- _WORK TO BE COMPLETED_
Look for the string "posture" in the material below. Copy every line where you find it.

- _DATA_
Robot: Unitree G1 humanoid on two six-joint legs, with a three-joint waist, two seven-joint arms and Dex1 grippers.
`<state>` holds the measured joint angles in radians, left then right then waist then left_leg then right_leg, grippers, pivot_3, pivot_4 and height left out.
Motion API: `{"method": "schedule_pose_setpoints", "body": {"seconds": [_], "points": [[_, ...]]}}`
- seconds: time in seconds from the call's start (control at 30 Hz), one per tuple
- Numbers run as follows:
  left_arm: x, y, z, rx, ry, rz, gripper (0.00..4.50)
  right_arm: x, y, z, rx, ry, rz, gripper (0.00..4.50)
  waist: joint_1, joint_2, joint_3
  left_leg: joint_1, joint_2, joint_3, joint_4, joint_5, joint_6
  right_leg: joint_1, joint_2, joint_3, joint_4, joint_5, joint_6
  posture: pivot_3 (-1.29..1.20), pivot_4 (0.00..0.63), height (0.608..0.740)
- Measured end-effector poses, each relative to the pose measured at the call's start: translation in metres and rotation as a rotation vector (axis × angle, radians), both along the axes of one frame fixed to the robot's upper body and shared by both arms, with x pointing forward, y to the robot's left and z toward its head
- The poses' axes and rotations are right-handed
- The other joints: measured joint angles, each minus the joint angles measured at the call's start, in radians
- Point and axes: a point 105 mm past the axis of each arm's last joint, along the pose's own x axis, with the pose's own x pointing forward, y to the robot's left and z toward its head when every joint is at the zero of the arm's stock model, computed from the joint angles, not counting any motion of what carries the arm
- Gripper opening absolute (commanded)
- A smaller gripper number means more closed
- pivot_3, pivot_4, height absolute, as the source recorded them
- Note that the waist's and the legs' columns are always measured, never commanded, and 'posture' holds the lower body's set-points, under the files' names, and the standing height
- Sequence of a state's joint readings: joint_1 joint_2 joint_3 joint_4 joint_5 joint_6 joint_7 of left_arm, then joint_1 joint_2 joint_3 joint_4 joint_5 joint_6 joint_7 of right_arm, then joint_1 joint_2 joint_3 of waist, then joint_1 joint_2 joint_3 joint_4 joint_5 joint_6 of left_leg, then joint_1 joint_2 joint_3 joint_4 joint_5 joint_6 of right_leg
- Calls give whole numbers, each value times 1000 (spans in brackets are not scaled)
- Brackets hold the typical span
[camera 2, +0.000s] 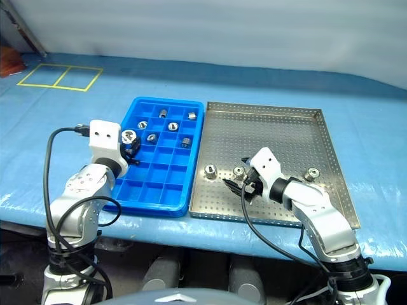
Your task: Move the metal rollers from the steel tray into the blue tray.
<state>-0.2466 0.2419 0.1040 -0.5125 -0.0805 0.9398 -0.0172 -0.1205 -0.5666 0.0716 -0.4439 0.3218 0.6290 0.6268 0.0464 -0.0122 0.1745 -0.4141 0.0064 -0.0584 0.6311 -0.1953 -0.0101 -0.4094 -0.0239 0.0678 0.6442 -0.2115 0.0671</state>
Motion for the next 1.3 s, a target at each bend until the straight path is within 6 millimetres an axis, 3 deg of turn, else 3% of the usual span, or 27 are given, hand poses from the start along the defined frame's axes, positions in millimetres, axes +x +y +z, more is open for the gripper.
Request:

- _TASK RESULT_
  posture: pivot_3 (-1.29..1.20), pivot_4 (0.00..0.63), height (0.608..0.740)
- Note that the waist's and the legs' columns are always measured, never commanded, and 'posture' holds the lower body's set-points, under the files' names, and the standing height

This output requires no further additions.